10 Questions To Ask Yourself When Tagging Flickr Photos
Today, I’m diverting from the topic of design to discuss something that often times gets overlooked when uploading photos to websites like Flickr. I use Flickr a lot to show photos. Flickr is an excelent way to drive traffic to your blog especially if your blog is extremely photo intensive. But just posting all of your photos on Flickr is not enough to start getting referrals to you blog. You need to make the photos you upload to Flickr very easy to find. And the most important way to make your photos easy to find is by writing extremely descriptive tags for each photo or group of photos. If you don’t know what tags are and don’t know why they are important Read Flickrs Tag Help. These tags will bring much greater traffic to your site because now you’ve provided more rich information on topics people will be looking for. And maybe most important to bloggers who earn their keep, perfectly tagged photos could create a huge increase in traffic from sites like Flickr.

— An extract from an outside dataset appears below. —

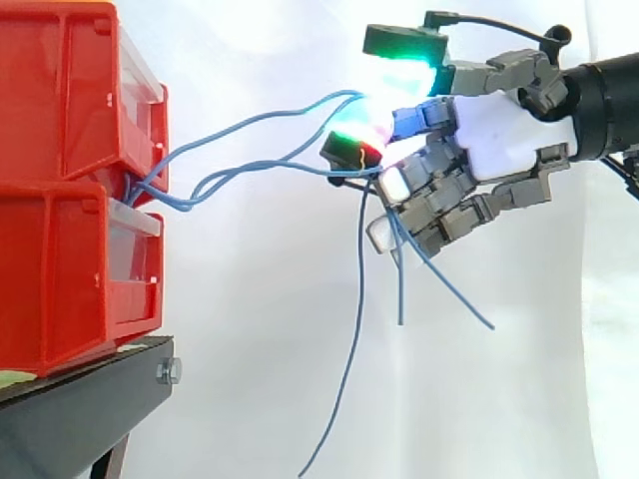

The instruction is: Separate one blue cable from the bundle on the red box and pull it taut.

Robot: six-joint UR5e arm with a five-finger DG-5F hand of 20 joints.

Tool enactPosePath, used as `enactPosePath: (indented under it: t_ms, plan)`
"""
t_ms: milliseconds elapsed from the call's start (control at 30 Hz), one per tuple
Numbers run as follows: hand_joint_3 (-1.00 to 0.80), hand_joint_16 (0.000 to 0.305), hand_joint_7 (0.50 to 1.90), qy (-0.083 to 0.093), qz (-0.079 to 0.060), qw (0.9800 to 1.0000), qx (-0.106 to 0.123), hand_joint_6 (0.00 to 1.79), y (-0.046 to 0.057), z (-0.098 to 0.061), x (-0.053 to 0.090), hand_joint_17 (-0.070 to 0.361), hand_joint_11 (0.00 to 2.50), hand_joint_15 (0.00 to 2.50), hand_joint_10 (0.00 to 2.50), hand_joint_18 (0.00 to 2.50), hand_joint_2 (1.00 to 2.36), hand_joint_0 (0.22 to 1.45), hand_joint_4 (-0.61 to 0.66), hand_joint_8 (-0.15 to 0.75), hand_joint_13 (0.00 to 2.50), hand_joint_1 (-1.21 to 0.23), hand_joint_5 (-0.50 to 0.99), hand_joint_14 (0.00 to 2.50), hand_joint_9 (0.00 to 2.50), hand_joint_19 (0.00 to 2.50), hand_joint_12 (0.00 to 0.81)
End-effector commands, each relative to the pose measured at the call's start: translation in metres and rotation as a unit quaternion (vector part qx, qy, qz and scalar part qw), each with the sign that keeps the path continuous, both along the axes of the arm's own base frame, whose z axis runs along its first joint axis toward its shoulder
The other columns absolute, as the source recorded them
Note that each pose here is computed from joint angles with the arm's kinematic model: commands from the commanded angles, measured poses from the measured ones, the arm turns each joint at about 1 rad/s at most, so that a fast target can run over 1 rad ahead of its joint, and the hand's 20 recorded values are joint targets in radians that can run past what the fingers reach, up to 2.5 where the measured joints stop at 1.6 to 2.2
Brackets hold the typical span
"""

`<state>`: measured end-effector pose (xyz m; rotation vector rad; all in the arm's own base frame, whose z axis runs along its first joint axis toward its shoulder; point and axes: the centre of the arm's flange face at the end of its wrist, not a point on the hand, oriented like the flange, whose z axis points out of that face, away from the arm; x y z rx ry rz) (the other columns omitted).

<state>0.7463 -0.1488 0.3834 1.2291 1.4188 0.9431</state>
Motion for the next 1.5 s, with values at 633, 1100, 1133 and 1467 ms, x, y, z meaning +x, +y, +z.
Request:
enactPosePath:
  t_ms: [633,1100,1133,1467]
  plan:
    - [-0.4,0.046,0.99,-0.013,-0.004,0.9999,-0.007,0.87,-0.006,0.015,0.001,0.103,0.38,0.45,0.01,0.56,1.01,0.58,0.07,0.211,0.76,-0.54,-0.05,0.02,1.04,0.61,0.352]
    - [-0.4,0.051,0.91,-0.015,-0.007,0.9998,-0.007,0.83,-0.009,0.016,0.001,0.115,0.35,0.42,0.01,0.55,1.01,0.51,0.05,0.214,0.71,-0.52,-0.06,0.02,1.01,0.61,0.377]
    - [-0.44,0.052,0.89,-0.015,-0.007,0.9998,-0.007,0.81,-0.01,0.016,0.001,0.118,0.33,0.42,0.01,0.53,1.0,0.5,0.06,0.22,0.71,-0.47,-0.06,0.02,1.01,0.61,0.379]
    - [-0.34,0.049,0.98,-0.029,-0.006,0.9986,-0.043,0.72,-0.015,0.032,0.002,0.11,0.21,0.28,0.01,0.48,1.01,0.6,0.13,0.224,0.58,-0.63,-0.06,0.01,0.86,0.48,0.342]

So, Let’s Start with an example. I got the photo above from Flickr. It had no tags and I’m sure the photographer really didn’t need to tag the photo for his purposes. But if he wanted it to be found, he might have tagged this photograph with the following words: “backyard, garden, Shelly, Mike, man, woman, smiling, seniors, Hawaiian shirt, trees, grass, tent, birthday, party, green, blue” This is actually a quite simple group of tags for Flickr. You’re allowed up to 75, so my group is quite small, but already it’s quite powerful because every tag represents a term someone is looking for. If I satisfy two terms people are looking for, then my photo might quickly rise to the top of the search. Soon, lots of people are visiting your Flickr site which links to your blog.
Is there an efficient way to choose tags? What should I be thinking about? Keep it relevant to the subject of the photo, and ask yourself the following ten questions:
Where is the picture taken from?
- Shea Stadium
When is the picture taken? And Was This Picture an Event?
- Significant Event
How is the picture taken?
- wide angle lens
- long exposure
What is the picture of?
This can be broken into a number of separate questions such as:
What is in the background of the picture?
- people yelling
What is the subject of the picture?
This might be anything that is in the foreground of your picture that is the main focal point.
What is the subject doing?
Are there any distinct characteristics about the subject?
- one leg
What are the dominant colors of the photo?
What are the emotions in the picture?